O centro histórico de Curitiba, para nossa alegria, está vivo. Depois de anos sem receber investimentos públicos e privados, o São Francisco hoje demonstra uma inequívoca vocação para a produção cultural e o entretenimento. O bairro voltou a ser frequentado. Pessoas que associavam nossa região ao tráfico de drogas agora dividem espaço com os amigos em bares e eventos que mobilizam gente em toda a cidade. Estamos diante de um renascimento invejado por moradores de outros bairros, como o Rebouças, mas que infelizmente não agrada a todos.
Insatisfeito com o barulho à noite, um morador da Rua Paula Gomes coletou assinaturas de pessoas que supostamente pediam o fechamento d’O Torto Bar e a não realização da Quadra Cultural deste ano. Aquilo que seria uma manifestação popular legítima, porém, deixou de merecer crédito quando apuramos que pelo menos sete vizinhos firmaram o abaixo-assinado acreditando se tratar de um manifesto contra as pichações. O mais grave é que esse documento acabou por induzir a erro o Ministério Público.
Na ação que move contra O Torto Bar e a Quadra Cultural, o MP também se baseia no relatório de uma desastrada operação da Ação Integrada de Fiscalização Urbana (Aifu) que constrangeu clientes d’O Torto e foi notícia na Gazeta do Povo. Na ocasião, dispararam um tiro para o alto para obrigar os frequentadores a colocar as mãos na cabeça para serem revistados. O detalhe é que o bar estava com toda a documentação em ordem e ninguém foi detido. À Gazeta, o então secretário de Segurança Pública, Reinaldo de Almeida César, reconheceu excessos e defendeu mudanças na Aifu.
Relembro esses lamentáveis episódios para ressaltar o fato de que, em dez anos de funcionamento, O Torto Bar jamais teve seu nome envolvido em uma ocorrência policial. Em relação aos vizinhos, adotamos uma posição de respeito e entendimento, buscando sempre o diálogo. Fechamos o bar impreterivelmente à meia-noite e aconselhamos os demais bares a fazerem o mesmo. Após o expediente, recolhemos todo o lixo da rua e, em diversas ocasiões, acionamos a Guarda Municipal para denunciar a ação de pichadores.

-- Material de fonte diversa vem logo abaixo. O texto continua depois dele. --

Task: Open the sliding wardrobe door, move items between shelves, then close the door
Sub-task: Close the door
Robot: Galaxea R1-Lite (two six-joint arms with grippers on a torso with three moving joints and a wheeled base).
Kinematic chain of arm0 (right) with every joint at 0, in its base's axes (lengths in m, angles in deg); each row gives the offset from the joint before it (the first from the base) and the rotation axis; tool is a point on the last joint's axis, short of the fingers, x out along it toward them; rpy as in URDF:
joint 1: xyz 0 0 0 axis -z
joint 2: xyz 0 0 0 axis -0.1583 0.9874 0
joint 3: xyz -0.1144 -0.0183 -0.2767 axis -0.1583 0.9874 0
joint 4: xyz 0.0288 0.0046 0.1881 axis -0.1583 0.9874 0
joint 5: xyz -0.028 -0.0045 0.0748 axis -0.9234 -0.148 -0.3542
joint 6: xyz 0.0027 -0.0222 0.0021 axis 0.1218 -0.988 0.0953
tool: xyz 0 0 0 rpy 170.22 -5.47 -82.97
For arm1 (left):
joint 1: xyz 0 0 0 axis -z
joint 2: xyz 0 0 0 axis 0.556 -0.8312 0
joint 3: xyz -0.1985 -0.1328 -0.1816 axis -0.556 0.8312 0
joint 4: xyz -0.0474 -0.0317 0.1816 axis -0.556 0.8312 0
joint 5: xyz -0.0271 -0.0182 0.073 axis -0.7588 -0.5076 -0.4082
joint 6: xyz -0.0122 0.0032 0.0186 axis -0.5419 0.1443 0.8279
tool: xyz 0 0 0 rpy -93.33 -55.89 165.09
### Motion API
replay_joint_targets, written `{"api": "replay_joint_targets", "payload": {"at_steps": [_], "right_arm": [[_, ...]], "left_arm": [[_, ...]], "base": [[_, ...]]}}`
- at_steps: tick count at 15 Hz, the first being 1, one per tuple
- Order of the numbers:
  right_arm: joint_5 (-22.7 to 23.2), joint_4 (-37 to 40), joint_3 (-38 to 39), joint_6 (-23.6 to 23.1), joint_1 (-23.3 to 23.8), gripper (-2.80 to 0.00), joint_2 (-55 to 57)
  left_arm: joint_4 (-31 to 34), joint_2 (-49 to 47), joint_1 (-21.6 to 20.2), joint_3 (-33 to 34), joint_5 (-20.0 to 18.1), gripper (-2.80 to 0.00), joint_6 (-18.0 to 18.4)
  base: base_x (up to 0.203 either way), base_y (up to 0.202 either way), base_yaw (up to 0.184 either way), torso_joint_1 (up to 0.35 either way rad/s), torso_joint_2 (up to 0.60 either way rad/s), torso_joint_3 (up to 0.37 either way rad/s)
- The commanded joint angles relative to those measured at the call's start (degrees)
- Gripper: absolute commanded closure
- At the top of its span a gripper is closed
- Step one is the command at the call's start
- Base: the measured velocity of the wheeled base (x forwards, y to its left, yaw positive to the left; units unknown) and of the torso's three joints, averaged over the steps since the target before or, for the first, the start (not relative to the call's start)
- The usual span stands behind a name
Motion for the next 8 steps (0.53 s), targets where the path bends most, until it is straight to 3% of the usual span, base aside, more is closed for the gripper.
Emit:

A ocupação das ruas com pessoas e cultura é a maior contribuição que podemos dar ao nosso bairro. Vizinhos nos relatam que, quando O Torto está aberto, a Paula Gomes se torna mais segura. Inegavelmente, as ruas mal-iluminadas do São Francisco ainda abrigam o consumo e o tráfico de drogas, mas é certo que o caminho para vencê-los não passa pelo esvaziamento das calçadas ou pelo fechamento dos bares, muito menos pelo banimento da Quadra Cultural.
Naturalmente, apesar de todos os nossos esforços, como a contratação de seguranças privados, a Quadra Cultural pode ser melhor organizada. E, para isso, sugerimos que a Aifu realize operações no entorno de grandes eventos, coibindo a venda de bebidas destiladas por ambulantes. Entendemos que a garantia de segurança é premissa fundamental para atividades como a Quadra Cultural, e o apoio das autoridades mostra-se indispensável. No último Réveillon Fora de Época nas Ruínas, por entendermos que não haveria segurança suficiente, O Torto Bar não abriu as portas.
Hoje, mais do que nunca, podemos dizer que o São Francisco vive um dilema: cultura ou crack? Com a resposta, os moradores.
Arlindo Ventura, empresário, é proprietário d’O Torto Bar e organizador da Quadra Cultural.